* Brief
What you return should be the lines of the data containing "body", each in full.

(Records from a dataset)

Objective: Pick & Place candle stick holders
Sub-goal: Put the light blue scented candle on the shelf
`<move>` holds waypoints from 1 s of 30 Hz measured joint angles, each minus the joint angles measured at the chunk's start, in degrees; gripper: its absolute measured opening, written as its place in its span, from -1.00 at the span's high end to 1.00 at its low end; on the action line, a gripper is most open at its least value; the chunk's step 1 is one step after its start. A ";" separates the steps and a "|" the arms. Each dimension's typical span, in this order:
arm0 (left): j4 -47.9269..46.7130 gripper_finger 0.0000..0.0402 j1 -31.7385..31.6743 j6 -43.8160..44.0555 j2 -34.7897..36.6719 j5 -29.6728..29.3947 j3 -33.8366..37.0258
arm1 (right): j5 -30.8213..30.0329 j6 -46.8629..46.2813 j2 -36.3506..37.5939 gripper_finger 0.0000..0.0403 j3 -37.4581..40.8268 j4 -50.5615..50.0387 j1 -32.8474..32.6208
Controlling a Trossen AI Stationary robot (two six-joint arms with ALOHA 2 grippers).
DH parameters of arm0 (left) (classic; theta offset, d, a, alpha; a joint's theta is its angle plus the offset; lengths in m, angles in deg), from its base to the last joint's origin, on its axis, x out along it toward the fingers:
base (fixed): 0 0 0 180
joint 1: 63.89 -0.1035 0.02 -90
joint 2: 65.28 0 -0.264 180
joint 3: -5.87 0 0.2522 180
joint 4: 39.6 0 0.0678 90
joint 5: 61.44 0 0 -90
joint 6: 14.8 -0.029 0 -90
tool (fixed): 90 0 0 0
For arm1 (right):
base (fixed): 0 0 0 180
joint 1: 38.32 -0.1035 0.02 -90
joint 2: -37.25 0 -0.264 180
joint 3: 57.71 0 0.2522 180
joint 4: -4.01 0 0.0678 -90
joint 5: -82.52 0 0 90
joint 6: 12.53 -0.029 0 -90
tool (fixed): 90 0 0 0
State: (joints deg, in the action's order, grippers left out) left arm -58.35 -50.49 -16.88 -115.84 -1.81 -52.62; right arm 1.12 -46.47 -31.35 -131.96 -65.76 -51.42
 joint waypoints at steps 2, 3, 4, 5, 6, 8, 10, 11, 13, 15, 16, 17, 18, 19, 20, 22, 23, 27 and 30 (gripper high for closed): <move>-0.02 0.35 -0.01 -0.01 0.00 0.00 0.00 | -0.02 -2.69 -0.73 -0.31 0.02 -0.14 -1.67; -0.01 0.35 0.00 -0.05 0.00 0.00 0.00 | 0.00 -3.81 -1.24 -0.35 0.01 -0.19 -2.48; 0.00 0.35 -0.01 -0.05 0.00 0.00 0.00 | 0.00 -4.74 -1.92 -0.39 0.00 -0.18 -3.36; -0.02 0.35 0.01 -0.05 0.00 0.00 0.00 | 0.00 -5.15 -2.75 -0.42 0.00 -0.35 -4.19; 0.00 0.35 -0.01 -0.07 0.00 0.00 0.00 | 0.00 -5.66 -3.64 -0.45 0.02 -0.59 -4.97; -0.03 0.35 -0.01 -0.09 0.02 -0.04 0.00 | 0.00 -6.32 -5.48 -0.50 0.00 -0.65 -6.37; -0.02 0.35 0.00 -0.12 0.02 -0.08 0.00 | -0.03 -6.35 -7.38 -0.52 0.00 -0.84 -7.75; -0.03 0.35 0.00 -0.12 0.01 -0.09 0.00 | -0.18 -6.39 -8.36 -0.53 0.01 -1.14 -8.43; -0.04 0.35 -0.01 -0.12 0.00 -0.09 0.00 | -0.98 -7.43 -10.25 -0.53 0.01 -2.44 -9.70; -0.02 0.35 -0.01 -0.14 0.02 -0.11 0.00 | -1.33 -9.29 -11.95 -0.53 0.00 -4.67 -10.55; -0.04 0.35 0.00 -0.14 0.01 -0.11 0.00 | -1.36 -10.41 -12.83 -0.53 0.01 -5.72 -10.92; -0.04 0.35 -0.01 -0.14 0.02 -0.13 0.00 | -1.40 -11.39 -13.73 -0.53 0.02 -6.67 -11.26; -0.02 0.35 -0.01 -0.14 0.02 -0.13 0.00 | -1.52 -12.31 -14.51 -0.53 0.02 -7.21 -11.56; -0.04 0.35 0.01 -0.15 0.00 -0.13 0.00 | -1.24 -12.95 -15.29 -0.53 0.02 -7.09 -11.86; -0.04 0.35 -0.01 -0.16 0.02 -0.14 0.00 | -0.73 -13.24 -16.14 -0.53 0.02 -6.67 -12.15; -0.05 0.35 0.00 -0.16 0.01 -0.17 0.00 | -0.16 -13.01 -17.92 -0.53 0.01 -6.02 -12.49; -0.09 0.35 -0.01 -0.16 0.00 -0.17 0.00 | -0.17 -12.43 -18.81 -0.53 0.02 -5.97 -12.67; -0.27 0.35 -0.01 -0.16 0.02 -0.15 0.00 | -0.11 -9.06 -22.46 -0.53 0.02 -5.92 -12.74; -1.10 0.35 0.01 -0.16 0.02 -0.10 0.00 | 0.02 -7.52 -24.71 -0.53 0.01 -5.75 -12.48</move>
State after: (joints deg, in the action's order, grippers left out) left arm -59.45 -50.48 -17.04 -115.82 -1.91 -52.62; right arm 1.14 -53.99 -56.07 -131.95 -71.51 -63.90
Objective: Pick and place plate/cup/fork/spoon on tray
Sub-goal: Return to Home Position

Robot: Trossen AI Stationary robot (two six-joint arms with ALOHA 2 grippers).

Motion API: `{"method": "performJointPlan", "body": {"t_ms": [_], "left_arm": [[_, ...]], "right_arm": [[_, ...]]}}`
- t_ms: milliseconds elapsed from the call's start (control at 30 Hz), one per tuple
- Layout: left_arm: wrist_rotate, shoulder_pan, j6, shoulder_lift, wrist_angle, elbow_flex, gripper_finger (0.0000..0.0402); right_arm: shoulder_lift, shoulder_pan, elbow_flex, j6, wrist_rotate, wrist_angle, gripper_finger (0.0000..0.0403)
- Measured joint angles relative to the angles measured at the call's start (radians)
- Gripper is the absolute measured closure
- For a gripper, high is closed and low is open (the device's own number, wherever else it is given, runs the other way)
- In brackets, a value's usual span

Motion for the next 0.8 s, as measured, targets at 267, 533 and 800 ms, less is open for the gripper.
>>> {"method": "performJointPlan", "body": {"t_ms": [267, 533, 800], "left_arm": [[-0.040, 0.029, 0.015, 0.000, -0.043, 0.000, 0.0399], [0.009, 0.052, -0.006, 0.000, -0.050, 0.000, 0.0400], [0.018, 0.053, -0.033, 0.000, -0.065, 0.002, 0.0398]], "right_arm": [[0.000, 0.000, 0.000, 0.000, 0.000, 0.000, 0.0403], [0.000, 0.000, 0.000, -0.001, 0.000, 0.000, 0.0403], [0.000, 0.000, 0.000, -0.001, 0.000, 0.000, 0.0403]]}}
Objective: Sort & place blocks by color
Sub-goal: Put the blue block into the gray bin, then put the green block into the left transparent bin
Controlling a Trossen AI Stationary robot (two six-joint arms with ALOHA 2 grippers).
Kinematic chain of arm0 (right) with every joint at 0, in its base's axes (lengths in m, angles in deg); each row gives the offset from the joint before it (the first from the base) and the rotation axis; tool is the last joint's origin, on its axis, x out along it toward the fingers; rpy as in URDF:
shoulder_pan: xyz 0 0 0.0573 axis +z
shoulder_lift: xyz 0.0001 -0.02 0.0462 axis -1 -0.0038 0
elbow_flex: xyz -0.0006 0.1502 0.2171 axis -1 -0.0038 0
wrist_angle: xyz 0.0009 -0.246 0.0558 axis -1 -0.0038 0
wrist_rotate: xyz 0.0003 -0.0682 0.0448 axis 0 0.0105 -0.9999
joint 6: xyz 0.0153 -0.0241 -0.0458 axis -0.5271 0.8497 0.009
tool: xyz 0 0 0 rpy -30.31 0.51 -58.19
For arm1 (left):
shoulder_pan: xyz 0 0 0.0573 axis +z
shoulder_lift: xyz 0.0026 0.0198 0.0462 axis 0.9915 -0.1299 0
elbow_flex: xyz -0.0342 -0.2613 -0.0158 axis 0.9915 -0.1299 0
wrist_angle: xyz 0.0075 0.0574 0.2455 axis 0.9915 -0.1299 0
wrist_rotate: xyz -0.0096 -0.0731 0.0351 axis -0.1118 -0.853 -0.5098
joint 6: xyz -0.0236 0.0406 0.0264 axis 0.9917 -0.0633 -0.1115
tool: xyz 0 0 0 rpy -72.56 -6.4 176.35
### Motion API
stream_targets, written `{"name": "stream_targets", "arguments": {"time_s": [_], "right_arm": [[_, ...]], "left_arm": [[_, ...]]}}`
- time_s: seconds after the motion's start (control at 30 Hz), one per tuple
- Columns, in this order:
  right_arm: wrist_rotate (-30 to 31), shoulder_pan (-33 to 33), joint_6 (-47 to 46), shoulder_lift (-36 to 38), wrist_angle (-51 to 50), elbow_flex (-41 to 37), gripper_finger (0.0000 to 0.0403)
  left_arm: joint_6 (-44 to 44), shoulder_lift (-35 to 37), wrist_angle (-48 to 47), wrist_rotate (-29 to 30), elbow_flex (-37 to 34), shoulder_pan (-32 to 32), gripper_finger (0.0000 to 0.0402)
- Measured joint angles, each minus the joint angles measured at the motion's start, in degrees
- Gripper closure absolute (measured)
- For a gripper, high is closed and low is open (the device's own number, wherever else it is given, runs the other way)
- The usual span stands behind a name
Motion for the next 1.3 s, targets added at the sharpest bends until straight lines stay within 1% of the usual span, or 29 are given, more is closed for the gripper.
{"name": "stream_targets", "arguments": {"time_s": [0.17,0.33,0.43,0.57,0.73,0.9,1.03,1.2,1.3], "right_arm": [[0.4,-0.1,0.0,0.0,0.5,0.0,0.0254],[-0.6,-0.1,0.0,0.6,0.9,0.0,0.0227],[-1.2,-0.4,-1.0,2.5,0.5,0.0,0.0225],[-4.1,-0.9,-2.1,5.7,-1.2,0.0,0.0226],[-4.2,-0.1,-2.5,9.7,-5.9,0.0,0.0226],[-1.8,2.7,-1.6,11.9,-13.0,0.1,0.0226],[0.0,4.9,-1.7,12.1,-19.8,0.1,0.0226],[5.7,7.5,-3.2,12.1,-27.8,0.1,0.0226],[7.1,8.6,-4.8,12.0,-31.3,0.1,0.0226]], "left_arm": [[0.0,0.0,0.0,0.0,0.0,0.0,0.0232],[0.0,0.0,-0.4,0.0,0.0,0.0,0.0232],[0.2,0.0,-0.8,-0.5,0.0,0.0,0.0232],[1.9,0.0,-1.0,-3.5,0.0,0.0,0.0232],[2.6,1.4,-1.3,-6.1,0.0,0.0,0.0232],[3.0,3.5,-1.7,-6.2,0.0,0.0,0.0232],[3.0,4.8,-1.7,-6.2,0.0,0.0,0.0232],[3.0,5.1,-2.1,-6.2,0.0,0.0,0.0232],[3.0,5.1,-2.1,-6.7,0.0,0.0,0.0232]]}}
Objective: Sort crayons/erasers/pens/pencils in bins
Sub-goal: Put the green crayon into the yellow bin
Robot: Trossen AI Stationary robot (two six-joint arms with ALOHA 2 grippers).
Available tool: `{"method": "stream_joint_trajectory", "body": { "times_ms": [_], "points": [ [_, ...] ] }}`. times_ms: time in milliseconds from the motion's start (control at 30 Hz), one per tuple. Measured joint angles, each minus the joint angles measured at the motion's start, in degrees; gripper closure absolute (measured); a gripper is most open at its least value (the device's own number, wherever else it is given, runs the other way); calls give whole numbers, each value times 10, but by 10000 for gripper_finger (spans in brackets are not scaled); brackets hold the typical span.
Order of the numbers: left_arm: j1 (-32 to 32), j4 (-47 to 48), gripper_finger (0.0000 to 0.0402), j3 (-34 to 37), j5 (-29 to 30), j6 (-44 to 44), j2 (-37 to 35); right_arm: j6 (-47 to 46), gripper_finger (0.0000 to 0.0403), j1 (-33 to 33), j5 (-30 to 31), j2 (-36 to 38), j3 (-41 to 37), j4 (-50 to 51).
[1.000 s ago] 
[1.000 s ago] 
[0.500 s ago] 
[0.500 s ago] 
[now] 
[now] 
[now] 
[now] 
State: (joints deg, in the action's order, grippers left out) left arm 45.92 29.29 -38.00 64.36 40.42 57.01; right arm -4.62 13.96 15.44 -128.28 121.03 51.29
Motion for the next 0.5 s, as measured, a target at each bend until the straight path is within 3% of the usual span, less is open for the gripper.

* Completed task
Motion API: `{"method": "performJointPlan", "body": {"t_ms": [_], "left_arm": [[_, ...]], "right_arm": [[_, ...]]}}`
>>> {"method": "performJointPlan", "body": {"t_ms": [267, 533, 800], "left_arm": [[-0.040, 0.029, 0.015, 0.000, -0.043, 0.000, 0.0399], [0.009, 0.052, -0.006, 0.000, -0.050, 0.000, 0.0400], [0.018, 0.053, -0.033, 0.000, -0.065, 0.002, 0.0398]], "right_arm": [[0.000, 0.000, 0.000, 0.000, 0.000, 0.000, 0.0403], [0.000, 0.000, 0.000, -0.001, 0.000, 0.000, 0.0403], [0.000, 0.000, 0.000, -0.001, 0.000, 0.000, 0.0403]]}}
Available tool: `{"method": "stream_joint_trajectory", "body": { "times_ms": [_], "points": [ [_, ...] ] }}`. times_ms: time in milliseconds from the motion's start (control at 30 Hz), one per tuple. Measured joint angles, each minus the joint angles measured at the motion's start, in degrees; gripper closure absolute (measured); a gripper is most open at its least value (the device's own number, wherever else it is given, runs the other way); calls give whole numbers, each value times 10, but by 10000 for gripper_finger (spans in brackets are not scaled); brackets hold the typical span.

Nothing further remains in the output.